Task description: Could you print every line from the first one of the records below through the line containing "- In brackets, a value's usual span", with both included and nothing else?

Data extracted from a collection:
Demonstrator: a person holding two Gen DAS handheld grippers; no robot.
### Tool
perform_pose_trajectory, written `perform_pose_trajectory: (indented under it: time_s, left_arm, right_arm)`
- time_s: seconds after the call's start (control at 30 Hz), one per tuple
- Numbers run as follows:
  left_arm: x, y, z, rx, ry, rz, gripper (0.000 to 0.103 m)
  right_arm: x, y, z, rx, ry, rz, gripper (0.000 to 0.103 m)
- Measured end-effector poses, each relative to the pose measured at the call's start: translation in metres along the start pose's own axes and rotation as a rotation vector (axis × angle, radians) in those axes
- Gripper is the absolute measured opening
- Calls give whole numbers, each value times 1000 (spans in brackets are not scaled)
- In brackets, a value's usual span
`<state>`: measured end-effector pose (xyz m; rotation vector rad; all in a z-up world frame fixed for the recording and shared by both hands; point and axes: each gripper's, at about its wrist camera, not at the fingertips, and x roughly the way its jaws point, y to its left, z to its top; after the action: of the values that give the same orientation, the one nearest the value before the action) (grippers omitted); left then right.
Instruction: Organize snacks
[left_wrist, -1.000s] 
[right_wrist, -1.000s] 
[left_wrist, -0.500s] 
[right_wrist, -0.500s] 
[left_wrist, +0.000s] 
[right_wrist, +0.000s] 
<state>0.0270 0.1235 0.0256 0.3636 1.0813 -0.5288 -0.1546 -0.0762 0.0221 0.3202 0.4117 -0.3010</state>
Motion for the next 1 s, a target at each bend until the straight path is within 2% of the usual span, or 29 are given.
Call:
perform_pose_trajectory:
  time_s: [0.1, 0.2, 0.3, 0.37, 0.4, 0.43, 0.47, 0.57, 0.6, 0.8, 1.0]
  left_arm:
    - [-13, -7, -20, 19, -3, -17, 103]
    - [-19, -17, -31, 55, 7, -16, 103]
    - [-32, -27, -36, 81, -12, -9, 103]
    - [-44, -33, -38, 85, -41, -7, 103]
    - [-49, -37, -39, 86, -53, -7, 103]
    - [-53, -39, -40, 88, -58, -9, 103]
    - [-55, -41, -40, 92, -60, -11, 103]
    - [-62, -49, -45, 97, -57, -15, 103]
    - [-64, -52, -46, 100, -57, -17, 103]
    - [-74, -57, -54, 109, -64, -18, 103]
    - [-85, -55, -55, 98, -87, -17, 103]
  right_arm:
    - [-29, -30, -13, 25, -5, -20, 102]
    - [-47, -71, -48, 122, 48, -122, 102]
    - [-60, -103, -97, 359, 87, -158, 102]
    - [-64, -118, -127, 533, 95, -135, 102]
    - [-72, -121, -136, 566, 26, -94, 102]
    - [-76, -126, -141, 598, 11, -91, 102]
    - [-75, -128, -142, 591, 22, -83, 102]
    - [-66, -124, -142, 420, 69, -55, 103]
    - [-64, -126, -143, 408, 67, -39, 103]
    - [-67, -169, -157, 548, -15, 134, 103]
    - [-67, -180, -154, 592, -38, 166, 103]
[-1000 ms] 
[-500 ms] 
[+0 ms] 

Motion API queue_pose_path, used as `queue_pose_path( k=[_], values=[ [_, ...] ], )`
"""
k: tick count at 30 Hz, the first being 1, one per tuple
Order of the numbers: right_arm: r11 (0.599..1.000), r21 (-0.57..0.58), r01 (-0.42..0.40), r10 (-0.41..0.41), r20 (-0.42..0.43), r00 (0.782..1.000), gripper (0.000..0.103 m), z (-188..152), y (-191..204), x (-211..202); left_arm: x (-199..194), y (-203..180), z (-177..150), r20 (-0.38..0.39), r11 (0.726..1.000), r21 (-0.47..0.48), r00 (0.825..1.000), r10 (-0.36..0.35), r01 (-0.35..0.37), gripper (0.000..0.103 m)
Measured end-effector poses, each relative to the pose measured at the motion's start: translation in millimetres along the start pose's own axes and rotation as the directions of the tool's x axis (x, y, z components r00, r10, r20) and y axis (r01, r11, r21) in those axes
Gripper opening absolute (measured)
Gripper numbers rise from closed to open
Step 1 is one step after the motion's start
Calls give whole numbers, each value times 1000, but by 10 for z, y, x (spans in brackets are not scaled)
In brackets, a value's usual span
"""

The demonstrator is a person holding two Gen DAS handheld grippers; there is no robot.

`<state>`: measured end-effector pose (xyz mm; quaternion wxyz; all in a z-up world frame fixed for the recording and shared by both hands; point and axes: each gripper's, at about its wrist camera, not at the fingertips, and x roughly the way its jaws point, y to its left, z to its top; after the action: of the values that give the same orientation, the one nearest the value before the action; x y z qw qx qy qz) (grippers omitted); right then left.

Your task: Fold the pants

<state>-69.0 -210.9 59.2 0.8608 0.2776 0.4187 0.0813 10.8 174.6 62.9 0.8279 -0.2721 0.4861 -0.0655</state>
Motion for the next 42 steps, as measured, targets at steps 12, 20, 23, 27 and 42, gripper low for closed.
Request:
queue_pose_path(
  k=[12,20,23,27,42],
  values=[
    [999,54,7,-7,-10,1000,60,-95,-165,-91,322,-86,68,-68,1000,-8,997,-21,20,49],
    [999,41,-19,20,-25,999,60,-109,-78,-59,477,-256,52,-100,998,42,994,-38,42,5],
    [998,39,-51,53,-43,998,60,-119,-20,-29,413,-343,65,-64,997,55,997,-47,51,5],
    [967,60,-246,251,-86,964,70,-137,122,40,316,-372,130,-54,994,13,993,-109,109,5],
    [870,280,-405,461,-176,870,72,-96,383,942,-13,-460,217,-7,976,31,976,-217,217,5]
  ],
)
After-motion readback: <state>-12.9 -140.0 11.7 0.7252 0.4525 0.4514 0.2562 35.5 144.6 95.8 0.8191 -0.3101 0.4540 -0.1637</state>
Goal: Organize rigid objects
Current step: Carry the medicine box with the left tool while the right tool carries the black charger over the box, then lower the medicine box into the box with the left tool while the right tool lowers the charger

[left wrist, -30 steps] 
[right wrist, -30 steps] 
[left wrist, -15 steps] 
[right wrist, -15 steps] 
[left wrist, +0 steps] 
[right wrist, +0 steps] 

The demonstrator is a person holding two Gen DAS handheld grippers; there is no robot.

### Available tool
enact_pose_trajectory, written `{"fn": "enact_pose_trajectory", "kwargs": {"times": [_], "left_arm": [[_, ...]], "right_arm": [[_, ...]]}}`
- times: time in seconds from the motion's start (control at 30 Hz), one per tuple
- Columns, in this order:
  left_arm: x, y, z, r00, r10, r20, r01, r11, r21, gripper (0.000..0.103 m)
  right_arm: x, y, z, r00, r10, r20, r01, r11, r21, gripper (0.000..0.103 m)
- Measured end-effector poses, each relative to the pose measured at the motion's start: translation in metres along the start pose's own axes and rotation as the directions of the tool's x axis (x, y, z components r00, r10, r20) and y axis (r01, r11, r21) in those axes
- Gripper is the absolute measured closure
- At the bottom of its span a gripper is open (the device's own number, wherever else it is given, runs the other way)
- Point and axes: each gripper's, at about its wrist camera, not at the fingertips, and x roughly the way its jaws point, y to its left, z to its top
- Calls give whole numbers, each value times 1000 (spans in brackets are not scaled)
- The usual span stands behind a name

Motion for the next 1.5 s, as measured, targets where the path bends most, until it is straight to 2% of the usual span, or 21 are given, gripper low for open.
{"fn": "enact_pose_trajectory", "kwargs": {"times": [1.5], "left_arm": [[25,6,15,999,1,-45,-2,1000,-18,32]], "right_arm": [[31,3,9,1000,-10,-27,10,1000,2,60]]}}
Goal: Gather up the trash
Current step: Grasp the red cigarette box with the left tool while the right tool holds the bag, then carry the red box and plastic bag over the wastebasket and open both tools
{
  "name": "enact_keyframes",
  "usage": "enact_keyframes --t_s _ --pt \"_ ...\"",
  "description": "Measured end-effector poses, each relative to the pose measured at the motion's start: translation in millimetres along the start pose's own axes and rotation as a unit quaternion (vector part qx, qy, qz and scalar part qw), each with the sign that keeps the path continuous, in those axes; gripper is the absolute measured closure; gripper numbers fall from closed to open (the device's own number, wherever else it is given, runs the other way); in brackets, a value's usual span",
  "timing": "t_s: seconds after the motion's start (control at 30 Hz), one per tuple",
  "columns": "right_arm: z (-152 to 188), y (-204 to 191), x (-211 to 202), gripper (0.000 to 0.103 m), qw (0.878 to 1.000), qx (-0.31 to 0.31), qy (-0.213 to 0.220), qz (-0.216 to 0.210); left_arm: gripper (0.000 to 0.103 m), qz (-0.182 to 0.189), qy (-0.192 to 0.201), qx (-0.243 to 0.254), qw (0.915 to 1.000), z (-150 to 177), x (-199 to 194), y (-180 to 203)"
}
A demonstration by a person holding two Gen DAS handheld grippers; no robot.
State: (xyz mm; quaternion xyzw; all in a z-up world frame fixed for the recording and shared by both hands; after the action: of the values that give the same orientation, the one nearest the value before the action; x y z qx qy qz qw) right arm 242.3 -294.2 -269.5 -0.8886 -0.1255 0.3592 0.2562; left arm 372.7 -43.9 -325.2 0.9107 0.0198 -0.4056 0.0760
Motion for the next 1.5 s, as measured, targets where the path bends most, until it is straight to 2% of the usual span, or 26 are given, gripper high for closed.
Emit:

Task response:
Demonstrator: a person holding two Gen DAS handheld grippers; no robot.
### Tool
perform_pose_trajectory, written `perform_pose_trajectory: (indented under it: time_s, left_arm, right_arm)`
- time_s: seconds after the call's start (control at 30 Hz), one per tuple
- Numbers run as follows:
  left_arm: x, y, z, rx, ry, rz, gripper (0.000 to 0.103 m)
  right_arm: x, y, z, rx, ry, rz, gripper (0.000 to 0.103 m)
- Measured end-effector poses, each relative to the pose measured at the call's start: translation in metres along the start pose's own axes and rotation as a rotation vector (axis × angle, radians) in those axes
- Gripper is the absolute measured opening
- Calls give whole numbers, each value times 1000 (spans in brackets are not scaled)
- In brackets, a value's usual span

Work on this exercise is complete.